*WHAT TO DO:*
Below are some records. Pull every line that contains the word "format".

*PROVIDED DATA:*
Content starts
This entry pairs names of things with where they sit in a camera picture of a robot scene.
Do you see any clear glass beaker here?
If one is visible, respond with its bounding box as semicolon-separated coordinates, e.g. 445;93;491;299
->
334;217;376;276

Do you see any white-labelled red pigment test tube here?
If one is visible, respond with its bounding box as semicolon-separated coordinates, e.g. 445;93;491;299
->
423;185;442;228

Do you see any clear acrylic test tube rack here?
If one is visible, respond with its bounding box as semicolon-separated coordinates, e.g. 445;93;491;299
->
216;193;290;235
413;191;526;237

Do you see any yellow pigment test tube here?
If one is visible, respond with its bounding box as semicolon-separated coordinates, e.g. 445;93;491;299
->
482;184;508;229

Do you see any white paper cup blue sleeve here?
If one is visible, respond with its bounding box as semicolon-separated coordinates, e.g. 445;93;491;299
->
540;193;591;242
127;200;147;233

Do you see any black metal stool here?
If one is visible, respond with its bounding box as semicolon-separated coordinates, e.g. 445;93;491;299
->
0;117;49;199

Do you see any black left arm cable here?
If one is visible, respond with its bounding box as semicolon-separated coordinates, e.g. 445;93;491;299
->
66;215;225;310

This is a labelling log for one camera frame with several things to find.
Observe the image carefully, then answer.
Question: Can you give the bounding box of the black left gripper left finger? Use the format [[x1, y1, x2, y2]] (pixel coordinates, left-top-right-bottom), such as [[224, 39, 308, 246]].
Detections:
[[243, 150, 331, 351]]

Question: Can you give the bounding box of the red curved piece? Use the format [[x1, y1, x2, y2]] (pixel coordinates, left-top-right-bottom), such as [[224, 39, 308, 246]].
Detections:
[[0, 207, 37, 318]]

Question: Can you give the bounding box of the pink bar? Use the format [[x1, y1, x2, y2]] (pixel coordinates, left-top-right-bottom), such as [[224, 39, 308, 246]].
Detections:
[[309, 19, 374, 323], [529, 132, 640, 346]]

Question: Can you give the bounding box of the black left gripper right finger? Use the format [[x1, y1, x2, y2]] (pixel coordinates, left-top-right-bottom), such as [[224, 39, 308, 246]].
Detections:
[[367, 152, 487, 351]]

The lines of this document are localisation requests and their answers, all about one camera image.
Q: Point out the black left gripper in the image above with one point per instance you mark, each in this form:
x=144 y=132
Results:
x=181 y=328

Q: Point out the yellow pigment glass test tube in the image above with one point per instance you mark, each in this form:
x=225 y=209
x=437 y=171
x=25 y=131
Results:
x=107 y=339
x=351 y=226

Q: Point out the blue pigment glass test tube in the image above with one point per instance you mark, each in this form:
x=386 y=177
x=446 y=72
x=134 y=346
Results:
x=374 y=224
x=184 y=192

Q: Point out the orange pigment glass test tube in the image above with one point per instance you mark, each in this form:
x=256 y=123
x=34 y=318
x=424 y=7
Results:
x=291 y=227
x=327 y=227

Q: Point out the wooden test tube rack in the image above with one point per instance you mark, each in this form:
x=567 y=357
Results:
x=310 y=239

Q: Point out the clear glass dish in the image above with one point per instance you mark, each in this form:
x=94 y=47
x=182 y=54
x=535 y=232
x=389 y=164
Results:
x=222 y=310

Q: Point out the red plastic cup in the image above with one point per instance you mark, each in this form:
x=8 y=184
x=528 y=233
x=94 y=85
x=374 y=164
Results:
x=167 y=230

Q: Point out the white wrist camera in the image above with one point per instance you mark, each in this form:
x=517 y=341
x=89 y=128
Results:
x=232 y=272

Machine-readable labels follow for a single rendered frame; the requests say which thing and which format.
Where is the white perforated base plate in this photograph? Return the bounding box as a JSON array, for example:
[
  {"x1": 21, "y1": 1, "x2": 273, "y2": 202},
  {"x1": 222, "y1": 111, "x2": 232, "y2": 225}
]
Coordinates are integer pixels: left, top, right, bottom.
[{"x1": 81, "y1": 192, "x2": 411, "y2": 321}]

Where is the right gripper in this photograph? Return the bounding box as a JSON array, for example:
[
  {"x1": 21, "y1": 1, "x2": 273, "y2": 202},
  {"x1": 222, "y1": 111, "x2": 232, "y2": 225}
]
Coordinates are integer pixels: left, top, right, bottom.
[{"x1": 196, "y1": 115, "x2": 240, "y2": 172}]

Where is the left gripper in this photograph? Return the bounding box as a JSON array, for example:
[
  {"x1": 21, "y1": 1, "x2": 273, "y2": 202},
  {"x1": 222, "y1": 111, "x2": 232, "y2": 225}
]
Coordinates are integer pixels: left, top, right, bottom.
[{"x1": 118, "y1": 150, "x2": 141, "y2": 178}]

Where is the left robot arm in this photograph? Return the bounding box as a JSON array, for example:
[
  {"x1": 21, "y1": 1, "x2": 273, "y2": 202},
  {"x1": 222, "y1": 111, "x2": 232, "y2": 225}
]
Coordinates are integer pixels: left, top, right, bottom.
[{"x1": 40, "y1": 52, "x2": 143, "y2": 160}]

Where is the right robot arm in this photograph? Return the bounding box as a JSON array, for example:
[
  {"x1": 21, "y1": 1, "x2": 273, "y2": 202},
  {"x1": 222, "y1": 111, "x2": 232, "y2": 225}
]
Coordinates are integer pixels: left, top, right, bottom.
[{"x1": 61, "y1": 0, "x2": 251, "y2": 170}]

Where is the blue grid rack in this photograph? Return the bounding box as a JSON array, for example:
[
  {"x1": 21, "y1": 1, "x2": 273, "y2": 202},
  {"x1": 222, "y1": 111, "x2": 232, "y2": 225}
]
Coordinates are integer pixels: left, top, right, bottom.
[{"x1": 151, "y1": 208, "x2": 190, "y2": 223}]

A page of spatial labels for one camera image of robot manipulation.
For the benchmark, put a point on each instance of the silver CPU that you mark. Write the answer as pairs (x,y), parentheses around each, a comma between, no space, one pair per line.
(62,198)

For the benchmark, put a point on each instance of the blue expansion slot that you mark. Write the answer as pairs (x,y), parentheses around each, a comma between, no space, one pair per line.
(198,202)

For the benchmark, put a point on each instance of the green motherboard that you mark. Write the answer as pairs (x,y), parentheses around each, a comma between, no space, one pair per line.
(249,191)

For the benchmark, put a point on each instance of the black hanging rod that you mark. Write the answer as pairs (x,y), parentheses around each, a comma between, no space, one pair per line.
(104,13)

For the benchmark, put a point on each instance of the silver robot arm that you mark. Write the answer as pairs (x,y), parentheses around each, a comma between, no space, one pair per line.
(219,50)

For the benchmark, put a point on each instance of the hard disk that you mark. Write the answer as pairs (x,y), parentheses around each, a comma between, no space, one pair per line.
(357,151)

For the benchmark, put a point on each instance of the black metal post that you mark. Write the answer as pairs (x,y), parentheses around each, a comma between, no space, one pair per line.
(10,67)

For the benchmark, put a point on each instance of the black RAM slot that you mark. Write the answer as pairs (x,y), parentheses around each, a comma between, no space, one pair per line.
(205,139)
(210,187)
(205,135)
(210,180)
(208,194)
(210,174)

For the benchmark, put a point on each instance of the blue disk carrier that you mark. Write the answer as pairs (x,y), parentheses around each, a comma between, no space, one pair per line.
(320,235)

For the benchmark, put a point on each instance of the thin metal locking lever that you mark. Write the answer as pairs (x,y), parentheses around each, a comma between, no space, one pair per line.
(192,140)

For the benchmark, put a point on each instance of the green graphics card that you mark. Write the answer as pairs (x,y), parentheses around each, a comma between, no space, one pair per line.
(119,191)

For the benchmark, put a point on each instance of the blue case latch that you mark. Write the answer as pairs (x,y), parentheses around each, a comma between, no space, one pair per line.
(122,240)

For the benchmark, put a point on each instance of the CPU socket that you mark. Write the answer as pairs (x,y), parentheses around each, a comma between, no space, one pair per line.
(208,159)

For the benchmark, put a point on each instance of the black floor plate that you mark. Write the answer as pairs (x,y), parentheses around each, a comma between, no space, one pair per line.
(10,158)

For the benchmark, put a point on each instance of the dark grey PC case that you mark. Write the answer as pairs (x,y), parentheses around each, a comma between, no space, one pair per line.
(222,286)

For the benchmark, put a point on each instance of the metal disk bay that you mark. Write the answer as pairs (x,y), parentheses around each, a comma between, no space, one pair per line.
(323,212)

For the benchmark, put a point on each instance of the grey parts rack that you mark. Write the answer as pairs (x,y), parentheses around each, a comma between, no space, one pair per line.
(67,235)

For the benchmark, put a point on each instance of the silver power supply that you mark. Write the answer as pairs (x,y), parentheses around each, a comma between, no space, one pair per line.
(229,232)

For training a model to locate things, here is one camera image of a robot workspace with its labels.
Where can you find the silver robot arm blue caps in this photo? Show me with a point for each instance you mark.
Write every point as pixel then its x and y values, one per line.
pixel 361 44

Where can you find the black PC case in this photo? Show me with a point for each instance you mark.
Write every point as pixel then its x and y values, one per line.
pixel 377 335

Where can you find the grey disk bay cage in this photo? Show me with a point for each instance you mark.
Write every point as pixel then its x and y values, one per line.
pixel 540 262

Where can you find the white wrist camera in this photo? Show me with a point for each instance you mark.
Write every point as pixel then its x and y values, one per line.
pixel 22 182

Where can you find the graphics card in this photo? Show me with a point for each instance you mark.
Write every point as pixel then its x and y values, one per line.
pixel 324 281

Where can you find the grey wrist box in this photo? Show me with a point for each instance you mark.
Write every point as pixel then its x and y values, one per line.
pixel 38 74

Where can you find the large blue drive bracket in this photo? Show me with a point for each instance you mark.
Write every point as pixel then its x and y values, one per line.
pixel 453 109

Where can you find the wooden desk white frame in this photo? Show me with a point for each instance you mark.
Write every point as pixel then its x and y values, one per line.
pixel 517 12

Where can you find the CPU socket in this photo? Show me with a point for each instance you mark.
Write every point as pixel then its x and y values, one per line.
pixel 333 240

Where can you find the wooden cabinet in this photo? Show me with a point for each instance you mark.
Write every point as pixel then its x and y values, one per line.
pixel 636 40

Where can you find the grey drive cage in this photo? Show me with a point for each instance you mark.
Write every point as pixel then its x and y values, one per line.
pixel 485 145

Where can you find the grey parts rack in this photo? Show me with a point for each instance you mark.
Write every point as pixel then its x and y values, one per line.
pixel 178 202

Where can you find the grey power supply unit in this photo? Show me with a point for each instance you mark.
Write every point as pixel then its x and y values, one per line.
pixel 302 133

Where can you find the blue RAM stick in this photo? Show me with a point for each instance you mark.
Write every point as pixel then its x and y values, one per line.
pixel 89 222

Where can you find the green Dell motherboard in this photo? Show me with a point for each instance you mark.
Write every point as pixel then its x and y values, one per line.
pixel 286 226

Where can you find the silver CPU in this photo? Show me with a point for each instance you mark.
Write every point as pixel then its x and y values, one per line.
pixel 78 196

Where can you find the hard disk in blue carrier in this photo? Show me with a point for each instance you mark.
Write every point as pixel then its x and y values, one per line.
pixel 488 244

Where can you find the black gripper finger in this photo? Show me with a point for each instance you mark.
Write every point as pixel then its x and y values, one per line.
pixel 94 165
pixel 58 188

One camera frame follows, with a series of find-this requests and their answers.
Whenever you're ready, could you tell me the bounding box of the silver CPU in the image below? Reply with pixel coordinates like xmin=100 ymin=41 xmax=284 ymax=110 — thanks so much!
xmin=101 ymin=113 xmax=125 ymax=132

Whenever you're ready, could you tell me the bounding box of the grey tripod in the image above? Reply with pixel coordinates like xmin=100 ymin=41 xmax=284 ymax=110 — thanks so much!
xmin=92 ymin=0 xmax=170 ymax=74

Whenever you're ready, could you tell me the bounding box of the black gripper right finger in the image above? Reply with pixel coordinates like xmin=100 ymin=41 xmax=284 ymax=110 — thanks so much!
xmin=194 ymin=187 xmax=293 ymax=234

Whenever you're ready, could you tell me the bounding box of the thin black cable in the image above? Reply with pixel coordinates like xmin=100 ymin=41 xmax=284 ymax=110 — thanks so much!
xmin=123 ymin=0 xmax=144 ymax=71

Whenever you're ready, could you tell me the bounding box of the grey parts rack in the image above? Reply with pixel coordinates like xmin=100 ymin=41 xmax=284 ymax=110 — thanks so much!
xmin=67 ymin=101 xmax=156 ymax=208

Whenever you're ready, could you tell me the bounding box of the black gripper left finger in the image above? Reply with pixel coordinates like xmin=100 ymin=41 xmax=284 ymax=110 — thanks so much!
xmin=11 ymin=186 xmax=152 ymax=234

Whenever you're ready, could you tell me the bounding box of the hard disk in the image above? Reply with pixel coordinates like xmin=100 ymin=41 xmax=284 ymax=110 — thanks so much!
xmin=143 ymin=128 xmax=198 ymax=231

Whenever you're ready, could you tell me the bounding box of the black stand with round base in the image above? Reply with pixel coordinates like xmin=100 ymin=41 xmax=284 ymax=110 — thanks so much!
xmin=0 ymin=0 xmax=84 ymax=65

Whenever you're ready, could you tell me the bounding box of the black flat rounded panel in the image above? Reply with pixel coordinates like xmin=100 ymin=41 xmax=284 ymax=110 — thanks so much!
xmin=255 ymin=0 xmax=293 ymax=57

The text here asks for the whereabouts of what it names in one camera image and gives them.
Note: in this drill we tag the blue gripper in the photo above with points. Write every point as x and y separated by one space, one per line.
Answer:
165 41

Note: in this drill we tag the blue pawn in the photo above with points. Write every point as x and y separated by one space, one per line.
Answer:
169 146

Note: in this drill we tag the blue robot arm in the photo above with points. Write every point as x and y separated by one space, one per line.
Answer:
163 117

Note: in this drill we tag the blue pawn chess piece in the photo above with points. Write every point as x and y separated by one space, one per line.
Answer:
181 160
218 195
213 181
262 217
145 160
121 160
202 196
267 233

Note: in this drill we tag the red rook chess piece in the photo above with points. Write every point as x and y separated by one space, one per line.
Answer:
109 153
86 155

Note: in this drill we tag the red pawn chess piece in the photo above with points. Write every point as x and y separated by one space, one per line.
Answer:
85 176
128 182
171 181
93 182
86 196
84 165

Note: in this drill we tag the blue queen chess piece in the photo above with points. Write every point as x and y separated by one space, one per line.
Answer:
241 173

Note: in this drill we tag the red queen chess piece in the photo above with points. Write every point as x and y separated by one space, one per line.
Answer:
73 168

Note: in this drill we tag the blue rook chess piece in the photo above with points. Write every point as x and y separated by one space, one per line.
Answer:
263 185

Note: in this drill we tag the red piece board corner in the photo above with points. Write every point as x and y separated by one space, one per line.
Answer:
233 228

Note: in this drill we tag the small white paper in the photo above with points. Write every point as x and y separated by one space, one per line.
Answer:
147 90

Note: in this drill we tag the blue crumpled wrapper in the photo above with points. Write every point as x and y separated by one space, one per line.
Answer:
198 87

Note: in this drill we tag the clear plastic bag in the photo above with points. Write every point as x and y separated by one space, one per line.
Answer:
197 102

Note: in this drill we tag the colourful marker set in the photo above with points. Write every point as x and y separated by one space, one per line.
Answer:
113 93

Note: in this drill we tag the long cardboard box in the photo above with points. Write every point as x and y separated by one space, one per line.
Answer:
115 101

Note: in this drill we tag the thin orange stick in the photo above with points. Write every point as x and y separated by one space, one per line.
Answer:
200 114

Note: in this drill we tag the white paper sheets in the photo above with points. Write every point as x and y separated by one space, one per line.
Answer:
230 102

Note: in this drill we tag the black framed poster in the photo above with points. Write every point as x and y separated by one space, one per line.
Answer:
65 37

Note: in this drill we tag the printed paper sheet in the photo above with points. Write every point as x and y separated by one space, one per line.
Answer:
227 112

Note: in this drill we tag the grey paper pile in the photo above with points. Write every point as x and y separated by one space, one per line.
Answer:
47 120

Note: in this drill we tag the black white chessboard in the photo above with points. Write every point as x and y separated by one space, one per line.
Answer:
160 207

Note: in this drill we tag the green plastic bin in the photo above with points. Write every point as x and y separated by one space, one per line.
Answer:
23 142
Content ends
*ANSWER SECTION:*
Question: Can you give the bounding box of the black left gripper left finger? Use the format [[x1, y1, x2, y2]] (pixel coordinates, left-top-right-bottom), such as [[224, 39, 308, 246]].
Question: Can you give the bounding box of the red curved piece? Use the format [[x1, y1, x2, y2]] (pixel coordinates, left-top-right-bottom), such as [[224, 39, 308, 246]].
Question: Can you give the bounding box of the pink bar? Use the format [[x1, y1, x2, y2]] (pixel coordinates, left-top-right-bottom), such as [[224, 39, 308, 246]].
Question: Can you give the bounding box of the black left gripper right finger? Use the format [[x1, y1, x2, y2]] (pixel coordinates, left-top-right-bottom), such as [[224, 39, 308, 246]].
Machine-readable labels follow for a single rendered frame; the requests say which thing and which format.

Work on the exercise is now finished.